Action item: Here are some records. Copy each one exactly.
※
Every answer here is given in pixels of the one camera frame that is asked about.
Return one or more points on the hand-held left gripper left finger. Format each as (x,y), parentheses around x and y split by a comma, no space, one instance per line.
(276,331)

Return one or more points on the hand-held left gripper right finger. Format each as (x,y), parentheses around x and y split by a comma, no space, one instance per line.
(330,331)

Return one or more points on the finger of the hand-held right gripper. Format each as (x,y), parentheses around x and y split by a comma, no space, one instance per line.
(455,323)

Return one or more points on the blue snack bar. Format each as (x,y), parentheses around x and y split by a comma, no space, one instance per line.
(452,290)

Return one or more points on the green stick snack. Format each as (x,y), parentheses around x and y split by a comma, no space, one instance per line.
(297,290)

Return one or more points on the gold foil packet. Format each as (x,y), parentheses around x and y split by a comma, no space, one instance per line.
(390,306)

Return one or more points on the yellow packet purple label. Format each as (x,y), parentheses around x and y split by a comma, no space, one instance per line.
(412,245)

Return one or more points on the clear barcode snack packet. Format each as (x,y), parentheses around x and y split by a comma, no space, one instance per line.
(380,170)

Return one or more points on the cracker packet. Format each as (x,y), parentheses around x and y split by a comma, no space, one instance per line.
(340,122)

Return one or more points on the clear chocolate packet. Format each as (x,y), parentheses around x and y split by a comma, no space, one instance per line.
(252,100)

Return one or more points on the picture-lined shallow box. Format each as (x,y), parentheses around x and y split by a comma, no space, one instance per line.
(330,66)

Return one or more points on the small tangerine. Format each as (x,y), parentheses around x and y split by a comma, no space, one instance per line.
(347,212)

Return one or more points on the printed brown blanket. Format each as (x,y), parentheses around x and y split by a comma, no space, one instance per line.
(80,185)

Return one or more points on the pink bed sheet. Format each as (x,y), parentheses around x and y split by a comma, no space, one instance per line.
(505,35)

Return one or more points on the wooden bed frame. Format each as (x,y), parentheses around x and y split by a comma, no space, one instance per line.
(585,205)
※
Expected output:
Every answer here is given in pixels of the one camera frame that is asked about.
Return one or more points on the hand-held left gripper left finger. Format each as (x,y), parentheses around x and y split by a comma, no space, one instance per line.
(276,331)

Return one or more points on the hand-held left gripper right finger. Format each as (x,y), parentheses around x and y split by a comma, no space, one instance per line.
(330,331)

Return one or more points on the finger of the hand-held right gripper. Format each as (x,y), parentheses around x and y split by a comma, no space, one instance per line.
(455,323)

Return one or more points on the blue snack bar. Format each as (x,y), parentheses around x and y split by a comma, no space, one instance per line.
(452,290)

Return one or more points on the green stick snack. Format each as (x,y), parentheses around x and y split by a comma, no space, one instance per line.
(297,290)

Return one or more points on the gold foil packet. Format each as (x,y), parentheses around x and y split by a comma, no space, one instance per line.
(390,306)

Return one or more points on the yellow packet purple label. Format each as (x,y), parentheses around x and y split by a comma, no space, one instance per line.
(412,245)

Return one or more points on the clear barcode snack packet. Format each as (x,y), parentheses around x and y split by a comma, no space, one instance per line.
(380,170)

Return one or more points on the cracker packet. Format each as (x,y), parentheses around x and y split by a comma, no space, one instance per line.
(340,122)

Return one or more points on the clear chocolate packet. Format each as (x,y), parentheses around x and y split by a comma, no space, one instance per line.
(252,100)

Return one or more points on the picture-lined shallow box. Format each as (x,y), parentheses around x and y split by a comma, no space, one instance per line.
(330,66)

Return one or more points on the small tangerine. Format each as (x,y), parentheses around x and y split by a comma, no space, one instance per line.
(347,212)

Return one or more points on the printed brown blanket. Format each as (x,y), parentheses around x and y split by a comma, no space, one instance per line.
(80,185)

Return one or more points on the pink bed sheet. Format each as (x,y), parentheses around x and y split by a comma, no space, one instance per line.
(505,35)

Return one or more points on the wooden bed frame. Format each as (x,y), parentheses around x and y split by a comma, no space, one instance per line.
(585,205)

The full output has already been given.